L’avamposto chiuso perché ritenuto troppo rischioso
Il primo caporalmaggiore del settimo reggimento alpini della brigata alpina Julia Matteo Miotto perse la vita colpito da un cecchino durante uno scontro a fuoco con i talebani nell’avamposto che si trovava nel Gulistan, nel territorio afghano. Un lembo di terra poco più grande di un campo da calcio a 5, presidiato da 25 alpini. Oggi quel sito non esiste più, è stato chiuso: troppo rischioso continuare ad operare in quel punto così avanzato verso i talebani. Francesco Miotto sottolinea questo aspetto, a suffragare come Matteo e gli altri militari si trovassero in una posizione avanzata, quando la tragedia calò su suo figlio e sulla sua famiglia. «Prima ancora che mio figlio morisse, il comandante supremo delle truppe Nato in Afghanistan, il generale David Petraeus, e il generale Marcello Bellacicco stavano pensando di chiudere quell’avamposto, in quanto ritenuto troppo rischioso – racconta il genitore dell’alpino caduto -. Dopo la morte di Matteo, il sito fu chiuso nel giro di 4-5 mesi e poi abbandonato. Tutto ciò per rispondere a chi ha fatto affermazioni in libertà. In ogni caso, non do peso a quanto è stato detto: io so dove è stato mio figlio e so dove si trovava».
La riflessione sulla missione: «Davvero ne è valsa la pena?»

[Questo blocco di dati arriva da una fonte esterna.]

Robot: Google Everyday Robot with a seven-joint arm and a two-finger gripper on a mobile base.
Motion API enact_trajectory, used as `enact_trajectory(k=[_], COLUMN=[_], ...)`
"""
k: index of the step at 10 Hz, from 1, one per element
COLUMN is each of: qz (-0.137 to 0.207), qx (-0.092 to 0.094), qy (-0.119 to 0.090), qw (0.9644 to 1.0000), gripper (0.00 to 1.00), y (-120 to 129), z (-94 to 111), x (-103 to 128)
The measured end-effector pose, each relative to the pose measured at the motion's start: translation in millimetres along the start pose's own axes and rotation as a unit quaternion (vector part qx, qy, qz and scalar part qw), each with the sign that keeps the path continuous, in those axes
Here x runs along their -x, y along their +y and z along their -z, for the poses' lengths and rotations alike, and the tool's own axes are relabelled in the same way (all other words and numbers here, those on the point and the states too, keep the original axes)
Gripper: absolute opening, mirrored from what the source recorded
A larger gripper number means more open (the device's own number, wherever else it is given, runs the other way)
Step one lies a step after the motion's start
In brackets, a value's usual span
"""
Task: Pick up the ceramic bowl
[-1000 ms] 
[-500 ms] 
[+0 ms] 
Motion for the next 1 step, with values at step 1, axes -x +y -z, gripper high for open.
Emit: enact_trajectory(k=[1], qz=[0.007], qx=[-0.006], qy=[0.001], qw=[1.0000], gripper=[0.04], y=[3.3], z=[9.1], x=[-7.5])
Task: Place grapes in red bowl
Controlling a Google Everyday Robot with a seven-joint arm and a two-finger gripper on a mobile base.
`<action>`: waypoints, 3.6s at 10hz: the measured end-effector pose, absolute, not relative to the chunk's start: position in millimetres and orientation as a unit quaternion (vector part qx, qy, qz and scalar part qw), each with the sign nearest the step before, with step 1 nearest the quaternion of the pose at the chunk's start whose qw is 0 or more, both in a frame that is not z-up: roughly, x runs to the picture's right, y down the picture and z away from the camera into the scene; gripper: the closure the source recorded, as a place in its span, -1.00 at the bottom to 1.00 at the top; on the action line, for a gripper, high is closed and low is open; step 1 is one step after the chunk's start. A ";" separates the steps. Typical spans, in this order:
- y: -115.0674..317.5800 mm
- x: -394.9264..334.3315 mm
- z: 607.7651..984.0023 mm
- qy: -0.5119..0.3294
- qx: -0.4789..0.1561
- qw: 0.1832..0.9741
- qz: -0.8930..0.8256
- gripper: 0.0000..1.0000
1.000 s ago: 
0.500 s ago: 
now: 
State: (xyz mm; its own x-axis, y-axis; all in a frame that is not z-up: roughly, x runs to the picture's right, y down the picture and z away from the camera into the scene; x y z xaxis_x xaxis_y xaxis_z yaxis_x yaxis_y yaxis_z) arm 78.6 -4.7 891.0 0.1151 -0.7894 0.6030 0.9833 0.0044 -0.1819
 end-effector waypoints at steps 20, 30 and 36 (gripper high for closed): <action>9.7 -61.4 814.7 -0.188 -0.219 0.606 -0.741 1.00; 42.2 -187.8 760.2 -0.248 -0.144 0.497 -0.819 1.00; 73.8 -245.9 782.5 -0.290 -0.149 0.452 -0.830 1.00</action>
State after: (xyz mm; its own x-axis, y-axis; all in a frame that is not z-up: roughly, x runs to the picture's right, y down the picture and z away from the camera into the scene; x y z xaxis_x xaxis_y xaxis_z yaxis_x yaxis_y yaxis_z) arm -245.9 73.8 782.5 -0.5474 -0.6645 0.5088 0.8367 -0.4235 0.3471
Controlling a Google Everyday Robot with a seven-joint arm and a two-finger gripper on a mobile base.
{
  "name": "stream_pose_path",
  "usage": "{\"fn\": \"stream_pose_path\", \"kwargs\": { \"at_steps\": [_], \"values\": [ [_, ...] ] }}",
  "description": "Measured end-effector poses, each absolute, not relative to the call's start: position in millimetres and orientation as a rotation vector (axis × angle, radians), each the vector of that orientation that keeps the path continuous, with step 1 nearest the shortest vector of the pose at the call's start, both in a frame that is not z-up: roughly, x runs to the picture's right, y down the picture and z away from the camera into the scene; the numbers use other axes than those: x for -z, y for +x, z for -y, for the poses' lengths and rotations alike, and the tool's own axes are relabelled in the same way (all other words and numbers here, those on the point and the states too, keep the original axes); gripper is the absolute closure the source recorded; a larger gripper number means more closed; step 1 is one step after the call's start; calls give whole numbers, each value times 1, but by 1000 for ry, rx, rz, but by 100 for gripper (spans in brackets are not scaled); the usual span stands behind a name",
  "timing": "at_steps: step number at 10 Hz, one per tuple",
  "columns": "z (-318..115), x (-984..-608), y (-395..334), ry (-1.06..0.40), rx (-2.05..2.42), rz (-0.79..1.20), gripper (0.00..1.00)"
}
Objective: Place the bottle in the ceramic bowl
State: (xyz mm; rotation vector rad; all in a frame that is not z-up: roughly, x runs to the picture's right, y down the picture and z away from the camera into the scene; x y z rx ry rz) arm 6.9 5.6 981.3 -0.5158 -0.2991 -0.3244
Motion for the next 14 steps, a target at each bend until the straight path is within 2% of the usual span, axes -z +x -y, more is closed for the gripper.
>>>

Le parole del presidente americano riportano anche ad una riflessione sul significato e sulla conclusione di quella missione. «Io so, come padre, che mio figlio, se tornasse indietro, rifarebbe tutto quello che ha fatto – conclude Francesco Miotto -. Io, però, come scrivo ogni anno alla fine dei miei post su Facebook in occasione dell’anniversario della morte di Matteo, mi chiedo: davvero ne è valsa la pena?».
Anche quest’anno, a Thiene, nell’anniversario della scomparsa del giovane alpino thienese, al santuario della Madonna dell’Olmo e nel vicino cimitero si è tenuta la cerimonia in sua memoria. Alla celebrazione hanno partecipato alti rappresentanti dell’esercito e tante penne nere dell’Ana, con le autorità civili, religiose e militari. Un momento di commozione e ricordo collettivi, che torna ogni anno a celebrare il sacrificio di Matteo Miotto e che coinvolge l’intera comunità.